Clinical trials enable us to answer questions about what is the role of this new technology in improving patient care.
Peter Mac has been involved in trials of theranostics for more than 20 years and has led pivotal trials in prostate theranostics since 2015. ProsTIC has been established to accelerate our research and expand our portfolio of clinical trials.
If you are a patient and interested in participating in a clinical trial, you should contact your medical specialist who can advise whether you might be suitable for a clinical trial and organise appropriate referrals.
A selection of clinical trials currently recruiting at Peter Mac including the following:
This trial examines the use of Lu-PSMA in combination with immunotherapy (pembrolizumab) in men with castration-resistant metastatic prostate cancer who have progressed on prior enzalutamide, abiraterone and/or apalutamide. If suitable, men in this trial will be treated with up to 6 cycles of Lu-PSMA and pembrolizumab for up to 35 cycles.
This phase 1 study examines the use of Lu-PSMA in combination with a PARP inhibitor (olaparib) in men with castration-resistant metastatic prostate cancer who have progressed on prior novel androgen-receptor targeted agents (enzalutamide, abiraterone and/or apalutamide). Radiation therapy kills cancer cells by damaging DNA. PARP-inhibitors are therapies that kill cancer cells by preventing their ability to repair damaged DNA. In this study we will examine whether PARP-inhibitors may synergize with radiation therapy in killing cancer cells by preventing DNA repair after radiation-induced DNA damage.

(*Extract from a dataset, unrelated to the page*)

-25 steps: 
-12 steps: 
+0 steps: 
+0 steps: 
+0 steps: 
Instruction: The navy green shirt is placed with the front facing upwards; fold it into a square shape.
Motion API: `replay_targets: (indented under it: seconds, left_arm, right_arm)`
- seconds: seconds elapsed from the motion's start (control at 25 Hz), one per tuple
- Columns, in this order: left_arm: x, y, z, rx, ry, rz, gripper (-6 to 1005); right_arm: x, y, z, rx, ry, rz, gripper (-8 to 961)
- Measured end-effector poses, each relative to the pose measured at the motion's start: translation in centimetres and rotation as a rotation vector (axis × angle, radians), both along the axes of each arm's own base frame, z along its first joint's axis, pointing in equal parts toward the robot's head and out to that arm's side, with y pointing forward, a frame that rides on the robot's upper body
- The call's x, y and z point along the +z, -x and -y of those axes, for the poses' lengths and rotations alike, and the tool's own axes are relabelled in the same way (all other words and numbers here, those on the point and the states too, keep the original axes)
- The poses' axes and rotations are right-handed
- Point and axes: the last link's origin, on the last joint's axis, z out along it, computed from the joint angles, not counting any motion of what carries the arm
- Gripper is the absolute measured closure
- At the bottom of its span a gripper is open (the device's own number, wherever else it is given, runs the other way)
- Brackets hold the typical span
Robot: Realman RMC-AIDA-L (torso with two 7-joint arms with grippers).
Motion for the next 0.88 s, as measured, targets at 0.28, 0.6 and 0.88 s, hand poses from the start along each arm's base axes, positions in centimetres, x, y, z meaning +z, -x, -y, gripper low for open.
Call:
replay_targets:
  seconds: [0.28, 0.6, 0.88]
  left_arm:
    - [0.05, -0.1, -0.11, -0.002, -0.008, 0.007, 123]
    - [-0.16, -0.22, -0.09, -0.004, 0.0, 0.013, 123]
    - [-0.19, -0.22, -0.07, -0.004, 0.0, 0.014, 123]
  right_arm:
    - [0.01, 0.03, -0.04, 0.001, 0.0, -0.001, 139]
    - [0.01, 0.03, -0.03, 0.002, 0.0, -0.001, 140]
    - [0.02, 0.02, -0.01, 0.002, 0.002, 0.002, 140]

This phase 2 randomised study is recruiting 140 men with newly diagnosed metastatic prostate cancer at 11 Australian studies. Men must have “high volume” disease defined on a PSMA PET/CT scan. Men will be randomised to the experimental arm (Lu-PSMA followed by docetaxel chemotherapy) or standard-of-care (docetaxel). All men with receive androgen deprivation therapy (ADT).

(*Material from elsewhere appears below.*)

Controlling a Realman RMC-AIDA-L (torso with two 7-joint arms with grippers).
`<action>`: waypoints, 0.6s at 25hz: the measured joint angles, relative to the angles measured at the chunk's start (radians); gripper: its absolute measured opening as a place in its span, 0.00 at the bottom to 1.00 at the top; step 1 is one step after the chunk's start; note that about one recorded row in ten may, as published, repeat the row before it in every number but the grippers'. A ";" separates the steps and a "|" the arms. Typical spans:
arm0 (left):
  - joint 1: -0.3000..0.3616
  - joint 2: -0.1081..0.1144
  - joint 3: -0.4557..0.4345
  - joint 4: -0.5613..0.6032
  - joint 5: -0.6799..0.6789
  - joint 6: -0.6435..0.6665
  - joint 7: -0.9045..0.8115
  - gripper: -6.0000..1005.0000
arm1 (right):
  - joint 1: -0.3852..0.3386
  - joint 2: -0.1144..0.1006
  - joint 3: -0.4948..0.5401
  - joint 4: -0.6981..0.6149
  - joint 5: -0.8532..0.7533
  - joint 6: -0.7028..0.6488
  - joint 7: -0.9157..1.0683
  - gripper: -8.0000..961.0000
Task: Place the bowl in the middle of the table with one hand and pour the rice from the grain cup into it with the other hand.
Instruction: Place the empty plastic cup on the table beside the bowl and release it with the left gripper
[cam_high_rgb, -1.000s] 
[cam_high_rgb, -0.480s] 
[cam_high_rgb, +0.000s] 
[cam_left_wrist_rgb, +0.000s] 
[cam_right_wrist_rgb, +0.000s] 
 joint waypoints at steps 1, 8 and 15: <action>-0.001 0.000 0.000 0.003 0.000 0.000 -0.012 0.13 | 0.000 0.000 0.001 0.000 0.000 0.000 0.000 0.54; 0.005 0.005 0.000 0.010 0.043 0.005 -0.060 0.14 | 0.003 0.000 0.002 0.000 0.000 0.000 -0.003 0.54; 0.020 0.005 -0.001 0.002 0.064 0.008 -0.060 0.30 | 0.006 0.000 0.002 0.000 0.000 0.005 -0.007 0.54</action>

In this study, 20 men with newly diagnosed prostate cancer and high-risk features scheduled to undergo prostatectomy with have 1 or 2 cycles of Lu-PSMA prior to surgery. After each cycle of Lu-PSMA, imaging will be performed to assess how much radiation was delivered to prostate cancer. We will also assess the biochemical, imaging and pathology response to Lu-PSMA.

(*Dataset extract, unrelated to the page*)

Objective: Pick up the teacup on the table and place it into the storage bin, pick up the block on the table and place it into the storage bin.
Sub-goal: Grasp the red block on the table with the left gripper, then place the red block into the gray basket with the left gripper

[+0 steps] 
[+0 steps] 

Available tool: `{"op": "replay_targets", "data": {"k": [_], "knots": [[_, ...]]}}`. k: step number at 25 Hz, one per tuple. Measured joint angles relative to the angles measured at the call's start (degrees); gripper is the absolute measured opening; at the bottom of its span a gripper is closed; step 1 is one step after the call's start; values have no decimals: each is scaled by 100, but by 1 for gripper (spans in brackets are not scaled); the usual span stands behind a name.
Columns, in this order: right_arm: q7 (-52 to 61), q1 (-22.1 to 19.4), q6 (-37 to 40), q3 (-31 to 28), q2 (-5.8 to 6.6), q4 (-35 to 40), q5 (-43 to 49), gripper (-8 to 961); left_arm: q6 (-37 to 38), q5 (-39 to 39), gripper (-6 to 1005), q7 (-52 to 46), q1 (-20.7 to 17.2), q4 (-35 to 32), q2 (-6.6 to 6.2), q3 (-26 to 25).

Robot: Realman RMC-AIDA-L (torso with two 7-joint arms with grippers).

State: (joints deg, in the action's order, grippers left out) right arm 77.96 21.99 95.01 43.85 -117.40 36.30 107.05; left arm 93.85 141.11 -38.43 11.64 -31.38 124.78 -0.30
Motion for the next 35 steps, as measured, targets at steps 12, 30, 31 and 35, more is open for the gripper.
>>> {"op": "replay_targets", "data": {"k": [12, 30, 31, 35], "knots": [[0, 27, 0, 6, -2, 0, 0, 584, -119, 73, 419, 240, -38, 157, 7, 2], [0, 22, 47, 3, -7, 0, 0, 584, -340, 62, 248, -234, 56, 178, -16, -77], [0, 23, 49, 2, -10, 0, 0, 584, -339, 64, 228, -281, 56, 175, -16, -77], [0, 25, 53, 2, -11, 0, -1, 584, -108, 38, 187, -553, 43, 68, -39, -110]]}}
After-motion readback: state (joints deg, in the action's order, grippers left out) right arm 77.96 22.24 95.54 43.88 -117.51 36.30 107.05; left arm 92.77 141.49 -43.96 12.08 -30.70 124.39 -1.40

This is an open label, randomised, stratified, 2-arm, multicentre phase 2 clinical trial recruiting 160 participants over 12 months and followed until 150 events occurred (approximately another 18 months). Participants will be randomised to enzalutamide or enzalutamide and Lu-PSMA in a 1:1 ratio. A minimisation approach will be used to minimise chance imbalances across the following stratification factors: study site, volume of disease (>20 versus ≤20 sites of disease measured on 68Ga-PSMA PET/CT), prior treatment with early docetaxel for castration- sensitive disease (yes vs no), and prior treatment with early abiraterone for castration-sensitive disease (yes vs no).